[Start of section]
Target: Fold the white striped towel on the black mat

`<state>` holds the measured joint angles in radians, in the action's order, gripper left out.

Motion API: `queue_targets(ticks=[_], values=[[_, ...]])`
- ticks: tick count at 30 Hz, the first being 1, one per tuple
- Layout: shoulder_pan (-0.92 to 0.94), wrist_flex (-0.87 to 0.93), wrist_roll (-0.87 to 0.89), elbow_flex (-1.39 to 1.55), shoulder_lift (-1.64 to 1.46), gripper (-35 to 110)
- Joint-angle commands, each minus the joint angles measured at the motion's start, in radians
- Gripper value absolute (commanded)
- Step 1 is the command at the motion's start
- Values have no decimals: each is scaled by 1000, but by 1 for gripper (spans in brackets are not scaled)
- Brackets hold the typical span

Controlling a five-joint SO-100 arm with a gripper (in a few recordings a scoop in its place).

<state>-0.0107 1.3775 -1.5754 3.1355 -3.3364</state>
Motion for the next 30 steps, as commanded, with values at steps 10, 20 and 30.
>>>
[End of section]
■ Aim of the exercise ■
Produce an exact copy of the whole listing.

■ Response ■
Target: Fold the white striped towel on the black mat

`<state>` holds the measured joint angles in radians, in the action's order, gripper left out.

Motion API: `queue_targets(ticks=[_], values=[[_, ...]])`
- ticks: tick count at 30 Hz, the first being 1, one per tuple
- Layout: shoulder_pan (-0.92 to 0.94), wrist_flex (-0.87 to 0.93), wrist_roll (-0.87 to 0.89), elbow_flex (-1.39 to 1.55), shoulder_lift (-1.64 to 1.46), gripper (-35 to 110)
- Joint-angle commands, each minus the joint angles measured at the motion's start, in radians
- Gripper value absolute (commanded)
- Step 1 is the command at the motion's start
- Values have no decimals: each is scaled by 1000, but by 1 for gripper (spans in brackets are not scaled)
- Brackets hold the typical span

Controlling a five-joint SO-100 arm with a gripper (in a few recordings a scoop in its place).

<state>-0.0107 1.3775 -1.5754 3.1355 -3.3364</state>
Motion for the next 30 steps, as commanded, with values at steps 10, 20 and 30.
>>>

Nothing further is required by the exercise.